__EXERCISE BRIEF__
Every line containing the word "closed" must be pulled from the records.

(Stored dataset items)
-.-.-

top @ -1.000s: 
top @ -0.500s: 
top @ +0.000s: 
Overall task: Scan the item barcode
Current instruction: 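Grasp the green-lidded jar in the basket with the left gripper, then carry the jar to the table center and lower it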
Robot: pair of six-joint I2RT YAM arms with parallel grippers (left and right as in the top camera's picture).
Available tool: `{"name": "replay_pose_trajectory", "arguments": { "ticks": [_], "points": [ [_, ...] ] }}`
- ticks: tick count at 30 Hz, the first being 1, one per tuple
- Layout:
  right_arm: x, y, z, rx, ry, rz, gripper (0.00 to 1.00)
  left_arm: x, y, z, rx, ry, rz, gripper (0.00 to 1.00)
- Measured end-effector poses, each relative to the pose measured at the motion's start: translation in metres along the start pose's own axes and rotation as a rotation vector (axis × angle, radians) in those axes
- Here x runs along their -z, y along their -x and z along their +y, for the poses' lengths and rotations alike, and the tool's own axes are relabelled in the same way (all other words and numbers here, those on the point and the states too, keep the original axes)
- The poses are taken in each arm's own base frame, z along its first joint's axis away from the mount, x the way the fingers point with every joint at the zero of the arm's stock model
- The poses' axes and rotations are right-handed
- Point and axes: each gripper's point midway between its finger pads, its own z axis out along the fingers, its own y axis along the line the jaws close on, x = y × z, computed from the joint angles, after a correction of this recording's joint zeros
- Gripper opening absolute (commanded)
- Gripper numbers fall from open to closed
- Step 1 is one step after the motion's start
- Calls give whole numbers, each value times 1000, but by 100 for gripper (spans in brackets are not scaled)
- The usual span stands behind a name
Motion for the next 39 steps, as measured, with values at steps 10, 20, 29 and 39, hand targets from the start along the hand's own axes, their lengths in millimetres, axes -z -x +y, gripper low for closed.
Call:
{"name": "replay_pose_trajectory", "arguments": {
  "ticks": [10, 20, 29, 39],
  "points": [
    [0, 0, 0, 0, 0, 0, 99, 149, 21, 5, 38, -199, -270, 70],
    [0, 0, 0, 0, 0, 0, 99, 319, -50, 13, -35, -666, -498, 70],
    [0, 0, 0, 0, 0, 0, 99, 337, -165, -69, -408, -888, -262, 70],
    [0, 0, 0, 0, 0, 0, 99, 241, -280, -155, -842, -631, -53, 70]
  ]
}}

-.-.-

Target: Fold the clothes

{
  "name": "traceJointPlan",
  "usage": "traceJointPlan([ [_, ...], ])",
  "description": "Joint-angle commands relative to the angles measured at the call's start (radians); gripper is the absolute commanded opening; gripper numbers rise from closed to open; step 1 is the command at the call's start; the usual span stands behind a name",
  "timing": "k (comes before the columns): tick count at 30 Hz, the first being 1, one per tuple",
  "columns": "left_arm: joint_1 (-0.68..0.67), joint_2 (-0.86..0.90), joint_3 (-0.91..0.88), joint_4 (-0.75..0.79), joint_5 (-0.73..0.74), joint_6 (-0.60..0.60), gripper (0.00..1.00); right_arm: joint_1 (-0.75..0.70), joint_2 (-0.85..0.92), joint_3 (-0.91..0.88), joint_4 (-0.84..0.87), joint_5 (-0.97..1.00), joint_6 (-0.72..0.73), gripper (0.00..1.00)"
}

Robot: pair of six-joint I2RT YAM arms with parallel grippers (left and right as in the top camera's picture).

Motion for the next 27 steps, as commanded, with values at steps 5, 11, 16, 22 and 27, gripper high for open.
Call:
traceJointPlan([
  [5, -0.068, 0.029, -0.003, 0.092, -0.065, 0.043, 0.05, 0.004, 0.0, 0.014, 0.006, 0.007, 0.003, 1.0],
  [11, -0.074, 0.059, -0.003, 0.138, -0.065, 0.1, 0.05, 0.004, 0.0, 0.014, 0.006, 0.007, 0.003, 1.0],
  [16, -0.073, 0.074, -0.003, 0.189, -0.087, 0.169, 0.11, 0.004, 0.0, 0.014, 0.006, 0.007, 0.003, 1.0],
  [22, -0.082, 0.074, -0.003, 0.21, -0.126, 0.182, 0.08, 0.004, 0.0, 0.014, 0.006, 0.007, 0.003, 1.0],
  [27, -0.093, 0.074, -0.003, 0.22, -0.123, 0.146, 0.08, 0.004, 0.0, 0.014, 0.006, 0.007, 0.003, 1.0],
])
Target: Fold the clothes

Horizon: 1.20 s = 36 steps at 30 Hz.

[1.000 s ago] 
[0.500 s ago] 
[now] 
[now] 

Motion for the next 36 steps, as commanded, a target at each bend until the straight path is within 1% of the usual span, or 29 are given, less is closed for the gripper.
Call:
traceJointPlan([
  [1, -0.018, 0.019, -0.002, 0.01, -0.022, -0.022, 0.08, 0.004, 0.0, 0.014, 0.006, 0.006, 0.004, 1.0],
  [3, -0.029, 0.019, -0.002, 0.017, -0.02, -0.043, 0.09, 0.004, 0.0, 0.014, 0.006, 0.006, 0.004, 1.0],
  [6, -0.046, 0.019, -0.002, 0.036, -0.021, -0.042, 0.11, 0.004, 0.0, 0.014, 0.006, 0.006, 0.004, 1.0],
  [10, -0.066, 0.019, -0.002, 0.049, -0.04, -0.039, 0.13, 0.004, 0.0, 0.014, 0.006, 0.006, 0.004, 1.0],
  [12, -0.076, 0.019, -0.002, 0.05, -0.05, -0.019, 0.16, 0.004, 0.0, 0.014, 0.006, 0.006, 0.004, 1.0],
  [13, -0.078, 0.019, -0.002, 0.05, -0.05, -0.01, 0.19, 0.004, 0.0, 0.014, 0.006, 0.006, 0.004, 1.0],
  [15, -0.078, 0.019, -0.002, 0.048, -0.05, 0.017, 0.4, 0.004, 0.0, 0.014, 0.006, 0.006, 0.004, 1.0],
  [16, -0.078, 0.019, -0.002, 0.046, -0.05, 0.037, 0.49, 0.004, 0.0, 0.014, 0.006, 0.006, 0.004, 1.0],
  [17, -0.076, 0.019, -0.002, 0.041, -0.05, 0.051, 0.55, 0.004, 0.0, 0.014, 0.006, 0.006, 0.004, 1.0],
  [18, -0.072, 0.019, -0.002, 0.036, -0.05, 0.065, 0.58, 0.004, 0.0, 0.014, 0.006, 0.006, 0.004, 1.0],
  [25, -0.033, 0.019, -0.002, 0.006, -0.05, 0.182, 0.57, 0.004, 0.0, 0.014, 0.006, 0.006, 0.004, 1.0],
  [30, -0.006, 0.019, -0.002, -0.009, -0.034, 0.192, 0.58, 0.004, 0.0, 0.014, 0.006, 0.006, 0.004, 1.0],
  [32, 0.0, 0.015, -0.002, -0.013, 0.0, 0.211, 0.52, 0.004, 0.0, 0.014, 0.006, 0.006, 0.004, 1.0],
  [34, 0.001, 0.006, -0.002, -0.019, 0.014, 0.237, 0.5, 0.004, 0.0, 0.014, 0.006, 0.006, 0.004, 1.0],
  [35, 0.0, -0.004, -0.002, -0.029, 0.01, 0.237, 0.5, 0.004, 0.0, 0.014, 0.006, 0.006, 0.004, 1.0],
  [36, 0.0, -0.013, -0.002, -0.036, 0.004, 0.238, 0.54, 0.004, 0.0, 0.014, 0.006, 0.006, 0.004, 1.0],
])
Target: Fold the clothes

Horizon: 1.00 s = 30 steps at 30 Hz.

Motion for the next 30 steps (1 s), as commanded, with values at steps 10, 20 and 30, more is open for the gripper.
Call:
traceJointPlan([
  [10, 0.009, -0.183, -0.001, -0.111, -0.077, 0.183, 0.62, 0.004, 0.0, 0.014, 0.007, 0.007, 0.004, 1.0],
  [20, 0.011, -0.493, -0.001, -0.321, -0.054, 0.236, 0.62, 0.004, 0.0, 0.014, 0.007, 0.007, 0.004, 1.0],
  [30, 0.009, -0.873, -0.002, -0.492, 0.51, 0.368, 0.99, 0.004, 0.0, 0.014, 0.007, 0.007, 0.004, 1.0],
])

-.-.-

__RESPONSE FOR THIS EXERCISE__
- Gripper numbers fall from open to closed
Motion for the next 39 steps, as measured, with values at steps 10, 20, 29 and 39, hand targets from the start along the hand's own axes, their lengths in millimetres, axes -z -x +y, gripper low for closed.
  "description": "Joint-angle commands relative to the angles measured at the call's start (radians); gripper is the absolute commanded opening; gripper numbers rise from closed to open; step 1 is the command at the call's start; the usual span stands behind a name",
Motion for the next 36 steps, as commanded, a target at each bend until the straight path is within 1% of the usual span, or 29 are given, less is closed for the gripper.

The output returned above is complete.